Auditor General will investigate FOIPOP breach | News | Halifax, Nova Scotia | THE COAST

Auditor General will investigate FOIPOP breach

Province calls in Michael Pickup’s office to help clean up its worsening cyber predicament.

click to enlarge Auditor General will investigate FOIPOP breach
VIA NOVA SCOTIA, BY Codey Tanner
Nova Scotia auditor general Michael Pickup played Cypher in The Matrix.

The Office of the Auditor General has agreed to investigate last month's breach of Nova Scotia's FOIPOP website, after a request for help from the province.

In a letter asking for the aid of auditor general Michael Pickup, Internal Services minister Patricia Arab writes that the province would “greatly benefit” from the OAG's support.

“As minister, I regret, and have apologized publicly, that Nova Scotians had their personal information compromised. Your findings will help us to ensure that we are doing what we can to safeguard the privacy of Nova Scotians.”
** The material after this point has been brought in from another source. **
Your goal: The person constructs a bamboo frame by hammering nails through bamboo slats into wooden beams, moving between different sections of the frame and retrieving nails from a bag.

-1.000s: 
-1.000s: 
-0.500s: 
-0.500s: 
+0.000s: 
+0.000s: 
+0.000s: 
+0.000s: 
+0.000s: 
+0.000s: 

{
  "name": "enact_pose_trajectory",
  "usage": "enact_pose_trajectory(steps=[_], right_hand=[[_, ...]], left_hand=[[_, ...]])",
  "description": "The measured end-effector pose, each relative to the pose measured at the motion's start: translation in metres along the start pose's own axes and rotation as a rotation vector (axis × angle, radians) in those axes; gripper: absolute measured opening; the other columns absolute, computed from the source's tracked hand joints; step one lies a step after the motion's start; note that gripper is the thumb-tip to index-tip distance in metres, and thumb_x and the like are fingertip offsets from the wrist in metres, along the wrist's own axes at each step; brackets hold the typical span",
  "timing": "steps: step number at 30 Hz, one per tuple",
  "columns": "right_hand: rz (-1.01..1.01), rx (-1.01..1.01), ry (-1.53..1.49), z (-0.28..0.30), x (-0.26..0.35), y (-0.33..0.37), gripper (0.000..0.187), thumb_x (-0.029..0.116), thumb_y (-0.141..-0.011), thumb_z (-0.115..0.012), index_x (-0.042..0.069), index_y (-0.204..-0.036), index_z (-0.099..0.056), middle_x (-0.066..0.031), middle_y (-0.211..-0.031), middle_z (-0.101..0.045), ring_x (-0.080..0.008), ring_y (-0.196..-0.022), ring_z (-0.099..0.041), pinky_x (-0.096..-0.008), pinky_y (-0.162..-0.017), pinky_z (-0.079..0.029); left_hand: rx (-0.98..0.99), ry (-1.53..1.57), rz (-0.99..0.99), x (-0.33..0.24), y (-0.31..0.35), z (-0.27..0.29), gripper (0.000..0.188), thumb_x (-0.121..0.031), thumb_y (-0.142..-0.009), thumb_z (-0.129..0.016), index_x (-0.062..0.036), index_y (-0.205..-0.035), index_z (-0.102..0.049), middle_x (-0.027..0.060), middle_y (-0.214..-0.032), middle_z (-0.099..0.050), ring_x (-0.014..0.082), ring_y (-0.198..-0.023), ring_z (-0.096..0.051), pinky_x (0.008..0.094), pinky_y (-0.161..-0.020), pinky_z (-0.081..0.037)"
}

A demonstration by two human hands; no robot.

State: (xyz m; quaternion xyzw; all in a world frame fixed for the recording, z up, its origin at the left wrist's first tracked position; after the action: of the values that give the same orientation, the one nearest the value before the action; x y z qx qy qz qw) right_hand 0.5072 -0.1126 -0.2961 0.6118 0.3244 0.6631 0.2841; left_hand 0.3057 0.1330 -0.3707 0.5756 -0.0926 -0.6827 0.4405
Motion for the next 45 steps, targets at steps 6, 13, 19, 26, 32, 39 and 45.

The government is still dealing with the technological and political fallout from the unauthorized access of its Access to Information web portal last month.

Some 7,000 documents containing personal information on hundreds of Nova Scotians were downloaded with minimal effort by a Halifax teenager, who says he thought he was viewing public files.

The open door that allowed the download and the breach itself were only discovered by accident weeks later when a government employee stumbled across the same security flaw.

Pickup's audit will be conducted parallel to an investigation already underway by the province's privacy commissioner Catherine Tully. Arab writes that the department of Internal Services will work closely with staff from the offices of the Auditor General and Information and Privacy Commissioner.

“We would also support whatever division of work and sharing of materials between your offices that the two organizations see as appropriate, subject to ensuring that the necessary protections are in place to avoid an inadvertent waiver of any privileged materials.”

The news comes the same day as another privacy breach on a government website—this time from an online school registration site.

The Halifax Regional Centre for Education—formerly the Halifax Regional School Board—shut down its Excel online registration system Monday morning after being informed people could view the personal information of other applicants, including phone numbers and ages.

According to the province, more than 1,000 parents have potentially had their personal information put at risk.

The data leak is part of what's becoming a growing trend of cyber flubs and fuck-ups in Atlantic Canada, including NSBI’s website redirecting users to pornography and the Prince Edward Island government’s website being targeted on Monday by a ransomware attack.

The 19-year-old at the centre of the FOIPOP breach is still facing charges of unauthorized computer use but has garnered support financial and political from digital rights advocates across the world.

Meanwhile, the province's Access to Information site is still offline.